*** Record extracts Section Begins ***

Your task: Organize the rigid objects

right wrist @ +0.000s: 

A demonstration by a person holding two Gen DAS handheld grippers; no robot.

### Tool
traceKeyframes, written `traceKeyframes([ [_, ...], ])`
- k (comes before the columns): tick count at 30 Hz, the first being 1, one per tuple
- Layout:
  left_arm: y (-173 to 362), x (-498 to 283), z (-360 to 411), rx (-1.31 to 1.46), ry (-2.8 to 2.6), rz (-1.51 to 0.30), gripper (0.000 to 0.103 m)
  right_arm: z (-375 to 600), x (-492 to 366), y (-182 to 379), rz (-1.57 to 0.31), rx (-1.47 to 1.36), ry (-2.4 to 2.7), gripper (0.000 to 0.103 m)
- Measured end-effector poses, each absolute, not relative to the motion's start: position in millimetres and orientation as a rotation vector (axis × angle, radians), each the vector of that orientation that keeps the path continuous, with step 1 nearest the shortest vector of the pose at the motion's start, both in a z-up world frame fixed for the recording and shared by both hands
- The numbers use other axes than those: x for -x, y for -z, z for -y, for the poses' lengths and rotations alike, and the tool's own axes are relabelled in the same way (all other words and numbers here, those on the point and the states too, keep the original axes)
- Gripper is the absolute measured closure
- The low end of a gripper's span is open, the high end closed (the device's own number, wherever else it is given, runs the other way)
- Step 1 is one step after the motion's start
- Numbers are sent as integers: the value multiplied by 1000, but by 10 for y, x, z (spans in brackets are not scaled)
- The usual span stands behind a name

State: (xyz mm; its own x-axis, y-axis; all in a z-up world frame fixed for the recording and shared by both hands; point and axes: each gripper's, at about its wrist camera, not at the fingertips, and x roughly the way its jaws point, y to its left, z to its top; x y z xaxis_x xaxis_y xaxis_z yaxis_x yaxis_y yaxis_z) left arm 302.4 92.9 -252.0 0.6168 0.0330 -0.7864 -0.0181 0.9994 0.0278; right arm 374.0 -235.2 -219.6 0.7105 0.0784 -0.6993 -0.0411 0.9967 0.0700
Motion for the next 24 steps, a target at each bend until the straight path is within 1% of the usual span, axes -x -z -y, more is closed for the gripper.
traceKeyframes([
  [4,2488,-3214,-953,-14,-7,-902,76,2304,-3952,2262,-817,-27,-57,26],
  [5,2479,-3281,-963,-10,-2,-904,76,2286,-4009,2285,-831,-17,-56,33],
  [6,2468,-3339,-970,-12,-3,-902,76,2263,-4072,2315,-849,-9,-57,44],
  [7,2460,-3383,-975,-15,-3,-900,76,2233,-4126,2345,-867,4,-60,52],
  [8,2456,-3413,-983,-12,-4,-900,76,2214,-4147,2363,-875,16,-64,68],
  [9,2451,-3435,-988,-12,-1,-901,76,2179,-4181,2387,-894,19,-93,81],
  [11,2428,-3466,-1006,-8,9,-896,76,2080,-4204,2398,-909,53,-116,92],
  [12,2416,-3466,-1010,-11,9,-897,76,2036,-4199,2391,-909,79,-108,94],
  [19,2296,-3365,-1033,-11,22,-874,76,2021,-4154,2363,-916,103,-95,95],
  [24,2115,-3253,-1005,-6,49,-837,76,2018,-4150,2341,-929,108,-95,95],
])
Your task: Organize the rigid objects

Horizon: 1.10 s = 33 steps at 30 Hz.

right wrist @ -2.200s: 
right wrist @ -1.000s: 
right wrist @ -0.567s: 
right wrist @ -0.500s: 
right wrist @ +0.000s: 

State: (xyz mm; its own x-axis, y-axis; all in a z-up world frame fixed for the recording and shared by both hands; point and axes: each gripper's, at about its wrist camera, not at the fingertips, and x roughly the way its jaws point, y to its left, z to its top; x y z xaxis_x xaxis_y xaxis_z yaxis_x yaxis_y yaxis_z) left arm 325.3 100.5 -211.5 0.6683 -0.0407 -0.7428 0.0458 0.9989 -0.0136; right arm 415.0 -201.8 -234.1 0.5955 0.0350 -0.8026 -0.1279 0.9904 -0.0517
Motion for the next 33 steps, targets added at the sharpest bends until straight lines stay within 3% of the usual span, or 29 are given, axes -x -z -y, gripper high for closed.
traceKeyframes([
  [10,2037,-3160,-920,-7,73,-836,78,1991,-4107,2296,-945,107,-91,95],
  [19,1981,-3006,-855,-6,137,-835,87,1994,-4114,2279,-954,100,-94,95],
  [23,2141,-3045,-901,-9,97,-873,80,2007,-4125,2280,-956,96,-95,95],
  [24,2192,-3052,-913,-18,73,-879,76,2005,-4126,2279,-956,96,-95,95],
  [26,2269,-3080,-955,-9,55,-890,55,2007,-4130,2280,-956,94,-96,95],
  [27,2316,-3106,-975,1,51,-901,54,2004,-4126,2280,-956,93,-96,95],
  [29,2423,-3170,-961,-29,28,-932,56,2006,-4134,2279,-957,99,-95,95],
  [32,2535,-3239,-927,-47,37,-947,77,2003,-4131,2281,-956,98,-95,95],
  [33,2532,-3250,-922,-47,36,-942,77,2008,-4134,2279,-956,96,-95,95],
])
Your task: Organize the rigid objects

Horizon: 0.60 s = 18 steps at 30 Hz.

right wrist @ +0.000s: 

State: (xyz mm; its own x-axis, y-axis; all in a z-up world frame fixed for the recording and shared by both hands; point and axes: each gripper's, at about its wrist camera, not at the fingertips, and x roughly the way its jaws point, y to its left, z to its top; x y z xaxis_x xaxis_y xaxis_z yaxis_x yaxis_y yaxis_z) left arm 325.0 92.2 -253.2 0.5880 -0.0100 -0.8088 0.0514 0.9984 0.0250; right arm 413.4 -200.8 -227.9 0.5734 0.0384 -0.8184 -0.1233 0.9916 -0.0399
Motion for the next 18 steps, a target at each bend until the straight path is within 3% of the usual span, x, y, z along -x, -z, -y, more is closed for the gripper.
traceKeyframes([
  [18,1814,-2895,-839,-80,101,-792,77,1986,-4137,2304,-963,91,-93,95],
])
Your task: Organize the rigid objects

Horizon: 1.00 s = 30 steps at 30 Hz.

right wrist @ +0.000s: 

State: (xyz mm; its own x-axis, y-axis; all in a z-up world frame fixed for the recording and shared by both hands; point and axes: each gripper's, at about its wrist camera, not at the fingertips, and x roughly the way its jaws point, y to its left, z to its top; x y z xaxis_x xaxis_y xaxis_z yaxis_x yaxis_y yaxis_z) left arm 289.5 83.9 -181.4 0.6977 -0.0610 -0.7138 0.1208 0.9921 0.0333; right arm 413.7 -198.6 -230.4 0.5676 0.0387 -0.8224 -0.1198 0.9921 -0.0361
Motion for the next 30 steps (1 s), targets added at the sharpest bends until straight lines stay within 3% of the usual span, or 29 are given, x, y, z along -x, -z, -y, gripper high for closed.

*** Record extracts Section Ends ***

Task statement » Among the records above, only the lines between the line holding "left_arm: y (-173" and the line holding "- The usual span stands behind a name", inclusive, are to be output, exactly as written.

Exercise solution »
  left_arm: y (-173 to 362), x (-498 to 283), z (-360 to 411), rx (-1.31 to 1.46), ry (-2.8 to 2.6), rz (-1.51 to 0.30), gripper (0.000 to 0.103 m)
  right_arm: z (-375 to 600), x (-492 to 366), y (-182 to 379), rz (-1.57 to 0.31), rx (-1.47 to 1.36), ry (-2.4 to 2.7), gripper (0.000 to 0.103 m)
- Measured end-effector poses, each absolute, not relative to the motion's start: position in millimetres and orientation as a rotation vector (axis × angle, radians), each the vector of that orientation that keeps the path continuous, with step 1 nearest the shortest vector of the pose at the motion's start, both in a z-up world frame fixed for the recording and shared by both hands
- The numbers use other axes than those: x for -x, y for -z, z for -y, for the poses' lengths and rotations alike, and the tool's own axes are relabelled in the same way (all other words and numbers here, those on the point and the states too, keep the original axes)
- Gripper is the absolute measured closure
- The low end of a gripper's span is open, the high end closed (the device's own number, wherever else it is given, runs the other way)
- Step 1 is one step after the motion's start
- Numbers are sent as integers: the value multiplied by 1000, but by 10 for y, x, z (spans in brackets are not scaled)
- The usual span stands behind a name

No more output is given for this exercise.